§ WORK ORDER
Without the pictures, repeat all of the data exactly as it appears below.

§ PROVIDED MATERIAL
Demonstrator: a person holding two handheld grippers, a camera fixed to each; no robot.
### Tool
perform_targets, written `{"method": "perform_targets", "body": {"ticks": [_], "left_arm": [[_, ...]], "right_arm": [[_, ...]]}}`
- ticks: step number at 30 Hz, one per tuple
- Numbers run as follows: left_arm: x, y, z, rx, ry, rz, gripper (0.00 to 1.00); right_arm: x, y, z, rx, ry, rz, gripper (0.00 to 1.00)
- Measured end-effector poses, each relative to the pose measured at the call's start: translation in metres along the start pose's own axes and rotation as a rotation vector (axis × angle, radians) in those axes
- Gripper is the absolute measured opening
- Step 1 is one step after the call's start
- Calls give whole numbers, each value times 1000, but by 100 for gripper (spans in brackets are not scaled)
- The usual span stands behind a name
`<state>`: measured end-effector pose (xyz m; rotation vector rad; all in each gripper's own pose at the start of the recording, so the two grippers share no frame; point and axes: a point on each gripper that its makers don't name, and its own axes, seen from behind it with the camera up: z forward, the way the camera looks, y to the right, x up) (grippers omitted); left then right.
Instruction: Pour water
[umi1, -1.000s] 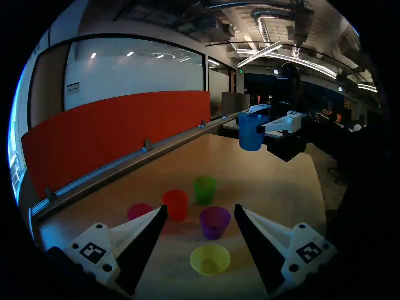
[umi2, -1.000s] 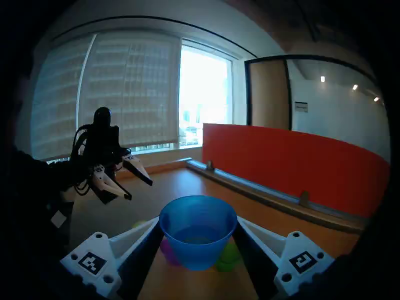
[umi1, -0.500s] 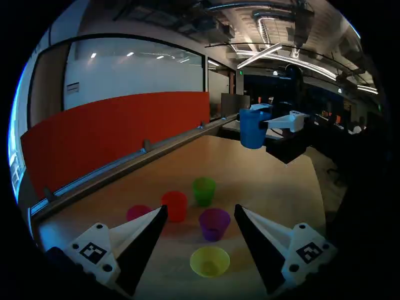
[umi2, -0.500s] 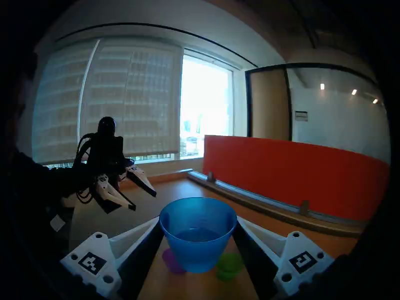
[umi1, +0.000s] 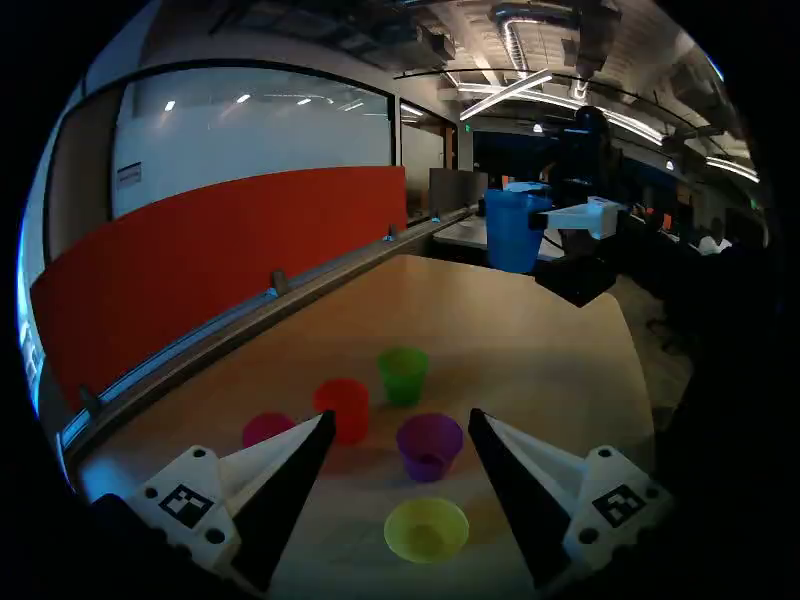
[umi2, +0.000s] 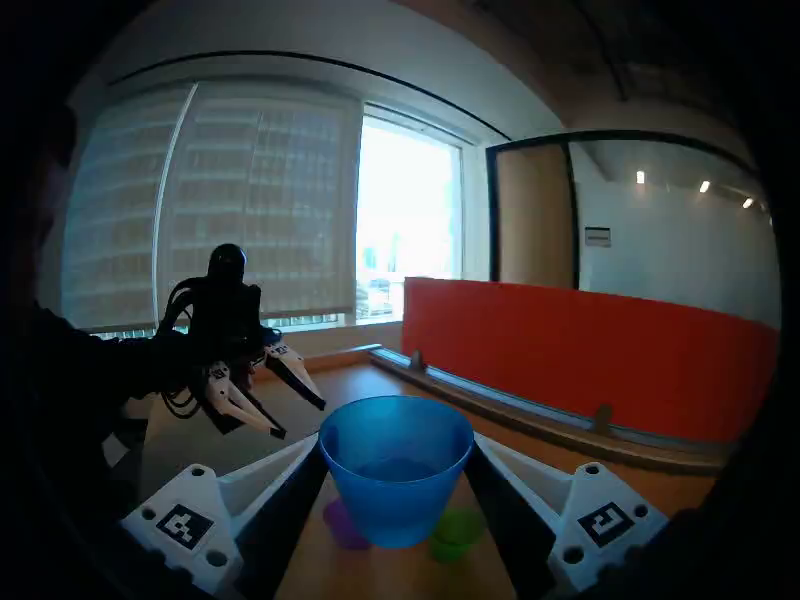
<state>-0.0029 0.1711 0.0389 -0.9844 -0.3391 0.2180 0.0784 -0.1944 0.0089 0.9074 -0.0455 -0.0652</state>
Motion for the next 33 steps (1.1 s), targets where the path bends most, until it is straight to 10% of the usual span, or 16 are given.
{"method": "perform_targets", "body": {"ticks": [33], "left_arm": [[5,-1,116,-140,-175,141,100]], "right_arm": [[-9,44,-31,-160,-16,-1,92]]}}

§ RESPONSE AREA
Demonstrator: a person holding two handheld grippers, a camera fixed to each; no robot.
### Tool
perform_targets, written `{"method": "perform_targets", "body": {"ticks": [_], "left_arm": [[_, ...]], "right_arm": [[_, ...]]}}`
- ticks: step number at 30 Hz, one per tuple
- Numbers run as follows: left_arm: x, y, z, rx, ry, rz, gripper (0.00 to 1.00); right_arm: x, y, z, rx, ry, rz, gripper (0.00 to 1.00)
- Measured end-effector poses, each relative to the pose measured at the call's start: translation in metres along the start pose's own axes and rotation as a rotation vector (axis × angle, radians) in those axes
- Gripper is the absolute measured opening
- Step 1 is one step after the call's start
- Calls give whole numbers, each value times 1000, but by 100 for gripper (spans in brackets are not scaled)
- The usual span stands behind a name
`<state>`: measured end-effector pose (xyz m; rotation vector rad; all in each gripper's own pose at the start of the recording, so the two grippers share no frame; point and axes: a point on each gripper that its makers don't name, and its own axes, seen from behind it with the camera up: z forward, the way the camera looks, y to the right, x up) (grippers omitted); left then right.
Instruction: Pour water
[umi1, -1.000s] 
[umi2, -1.000s] 
[umi1, -0.500s] 
[umi2, -0.500s] 
[umi1, +0.000s] 
[umi2, +0.000s] 
<state>-0.0029 0.1711 0.0389 -0.9844 -0.3391 0.2180 0.0784 -0.1944 0.0089 0.9074 -0.0455 -0.0652</state>
Motion for the next 33 steps (1.1 s), targets where the path bends most, until it is straight to 10% of the usual span, or 16 are given.
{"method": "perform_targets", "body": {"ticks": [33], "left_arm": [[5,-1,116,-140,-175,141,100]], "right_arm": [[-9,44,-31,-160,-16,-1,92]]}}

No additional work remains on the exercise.